Public 2018 HMDA reveals little variation in debt ratios across metro areas
Mortgage professionals, policy makers, homebuyer’s, real estate agents, and prepurchase housing counselors will be curious to know about mortgage affordability in a neighborhood, city, county, or metro area. Fortunately, the public HMDA data provides a plethora of debt ratio information for home purchase loans that closed in 2018. Using the debt ratios, I will attempt to answer one research question: Is there substantial variation between metro areas in debt ratios?
This blog focuses in particular on loans meeting the following parameters:
- First lien
- Home purchase
- Owner occupied as a principal or second residence
- Site-built 1-4 family properties
- Closed-end loans
The table below includes the top 50 MSAs and Metropolitan Divisions for this mortgage “pseudo-product”. Together, these metros account for 53% (1.28 million of 2.40 million) loans within the pseudo-product.
The table shows that there’s very little variation across metro areas in the share of loans where the debt ratios exceed 36% and 45%. This illustrates that, within the sample, borrower debt profiles are very similar. The probable explanation is that most of the loans included would have been underwritten according to the same GSE guidelines.
San Jose MSA has the highest share of loans (53.2%) where the debt ratio exceeds 36%. The lowest is Kansas City MSA at 49.3%. This is a 3.9% difference. There is also a 2.6% difference between the top and bottom metros in terms of the share of loans where the debt ratio exceeds 45%.
The 36% and 45% thresholds are used because of Fannie Mae’s guidance on maximum debt ratios:
For manually underwritten loans, Fannie Mae’s maximum [debt] ratio is 36% of the borrower’s stable monthly income.
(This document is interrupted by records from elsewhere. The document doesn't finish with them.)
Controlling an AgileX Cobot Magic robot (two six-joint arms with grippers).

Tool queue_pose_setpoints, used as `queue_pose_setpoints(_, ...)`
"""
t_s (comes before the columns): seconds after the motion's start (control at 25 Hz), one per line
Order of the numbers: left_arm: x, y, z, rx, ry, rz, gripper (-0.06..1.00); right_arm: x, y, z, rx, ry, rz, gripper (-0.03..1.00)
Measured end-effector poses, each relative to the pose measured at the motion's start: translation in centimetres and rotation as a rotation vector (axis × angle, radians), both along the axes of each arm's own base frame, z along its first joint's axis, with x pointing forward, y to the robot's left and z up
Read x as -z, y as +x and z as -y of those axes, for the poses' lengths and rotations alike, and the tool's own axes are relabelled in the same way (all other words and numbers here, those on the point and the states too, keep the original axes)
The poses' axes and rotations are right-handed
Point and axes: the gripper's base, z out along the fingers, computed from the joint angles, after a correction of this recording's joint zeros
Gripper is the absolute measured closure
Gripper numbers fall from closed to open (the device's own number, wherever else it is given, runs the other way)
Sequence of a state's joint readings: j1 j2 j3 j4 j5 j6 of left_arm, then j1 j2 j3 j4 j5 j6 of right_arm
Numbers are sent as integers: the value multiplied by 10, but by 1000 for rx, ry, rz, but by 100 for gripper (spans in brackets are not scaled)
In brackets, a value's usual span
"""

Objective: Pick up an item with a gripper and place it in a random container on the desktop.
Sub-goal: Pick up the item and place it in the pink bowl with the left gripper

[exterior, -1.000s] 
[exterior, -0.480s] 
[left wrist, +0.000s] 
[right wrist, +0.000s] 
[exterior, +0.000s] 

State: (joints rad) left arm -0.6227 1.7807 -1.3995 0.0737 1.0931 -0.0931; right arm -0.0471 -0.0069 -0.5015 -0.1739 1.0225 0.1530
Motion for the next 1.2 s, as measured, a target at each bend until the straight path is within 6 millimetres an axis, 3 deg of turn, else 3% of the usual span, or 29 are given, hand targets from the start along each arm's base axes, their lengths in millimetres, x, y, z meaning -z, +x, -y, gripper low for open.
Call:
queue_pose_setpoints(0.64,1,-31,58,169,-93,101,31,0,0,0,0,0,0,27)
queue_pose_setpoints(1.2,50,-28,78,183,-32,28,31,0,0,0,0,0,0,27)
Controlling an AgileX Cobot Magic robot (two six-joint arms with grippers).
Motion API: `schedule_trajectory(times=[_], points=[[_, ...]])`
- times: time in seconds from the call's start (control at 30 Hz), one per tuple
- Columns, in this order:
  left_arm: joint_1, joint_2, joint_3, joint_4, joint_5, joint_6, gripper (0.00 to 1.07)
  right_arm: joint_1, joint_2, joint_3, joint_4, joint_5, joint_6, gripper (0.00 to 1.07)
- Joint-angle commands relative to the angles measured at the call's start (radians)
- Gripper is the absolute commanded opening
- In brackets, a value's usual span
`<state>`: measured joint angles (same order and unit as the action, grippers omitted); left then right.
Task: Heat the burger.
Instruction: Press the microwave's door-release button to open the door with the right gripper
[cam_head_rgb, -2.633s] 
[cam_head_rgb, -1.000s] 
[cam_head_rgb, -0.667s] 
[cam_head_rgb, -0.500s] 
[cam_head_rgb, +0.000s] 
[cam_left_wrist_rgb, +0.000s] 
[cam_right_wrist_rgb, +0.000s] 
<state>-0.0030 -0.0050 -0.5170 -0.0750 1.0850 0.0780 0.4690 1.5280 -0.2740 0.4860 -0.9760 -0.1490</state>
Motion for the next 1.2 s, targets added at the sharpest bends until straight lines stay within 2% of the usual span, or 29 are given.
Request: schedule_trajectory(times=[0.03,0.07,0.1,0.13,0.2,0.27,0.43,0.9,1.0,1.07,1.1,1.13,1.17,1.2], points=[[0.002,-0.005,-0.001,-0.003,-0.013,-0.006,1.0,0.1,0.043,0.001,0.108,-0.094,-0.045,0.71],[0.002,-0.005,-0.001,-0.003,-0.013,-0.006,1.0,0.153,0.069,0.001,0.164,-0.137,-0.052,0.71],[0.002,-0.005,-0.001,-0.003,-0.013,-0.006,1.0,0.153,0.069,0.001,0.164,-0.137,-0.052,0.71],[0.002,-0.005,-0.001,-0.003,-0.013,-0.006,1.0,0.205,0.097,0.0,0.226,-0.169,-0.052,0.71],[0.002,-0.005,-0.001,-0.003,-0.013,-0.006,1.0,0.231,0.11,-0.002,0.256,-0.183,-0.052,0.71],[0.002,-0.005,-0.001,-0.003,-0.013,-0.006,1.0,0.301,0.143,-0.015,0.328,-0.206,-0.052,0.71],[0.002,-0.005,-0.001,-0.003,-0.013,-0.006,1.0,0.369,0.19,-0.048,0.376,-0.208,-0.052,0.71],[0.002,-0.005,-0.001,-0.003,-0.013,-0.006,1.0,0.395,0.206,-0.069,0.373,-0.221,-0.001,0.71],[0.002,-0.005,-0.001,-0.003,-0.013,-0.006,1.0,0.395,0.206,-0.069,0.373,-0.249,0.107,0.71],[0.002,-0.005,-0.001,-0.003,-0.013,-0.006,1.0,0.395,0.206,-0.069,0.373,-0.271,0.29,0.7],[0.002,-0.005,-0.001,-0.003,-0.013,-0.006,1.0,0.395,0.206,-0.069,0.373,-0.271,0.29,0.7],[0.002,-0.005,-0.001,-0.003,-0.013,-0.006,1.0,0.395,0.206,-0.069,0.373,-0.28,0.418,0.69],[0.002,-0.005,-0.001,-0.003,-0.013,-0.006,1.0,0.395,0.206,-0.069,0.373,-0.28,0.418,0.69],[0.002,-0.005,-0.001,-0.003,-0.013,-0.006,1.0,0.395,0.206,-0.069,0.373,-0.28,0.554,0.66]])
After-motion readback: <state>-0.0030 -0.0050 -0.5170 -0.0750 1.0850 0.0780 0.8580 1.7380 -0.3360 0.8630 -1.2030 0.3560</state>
The maximum can be exceeded up to 45% if the borrower meets the credit score and reserve requirements reflected in the Eligibility Matrix.
- Debt ratios are not reported: on home purchase loans that closed prior to 2017, where the debt ratio was not used in underwriting, or where the reporting lender claims a debt ratio reporting exemption under Senate Bill 2155.
- In the context of this blog, the term “debt ratio” is used to refer to back-end ratios computed as housing expense plus other obligations (e.g., payments on student loan debt, car loan debt, etc.), divided by income.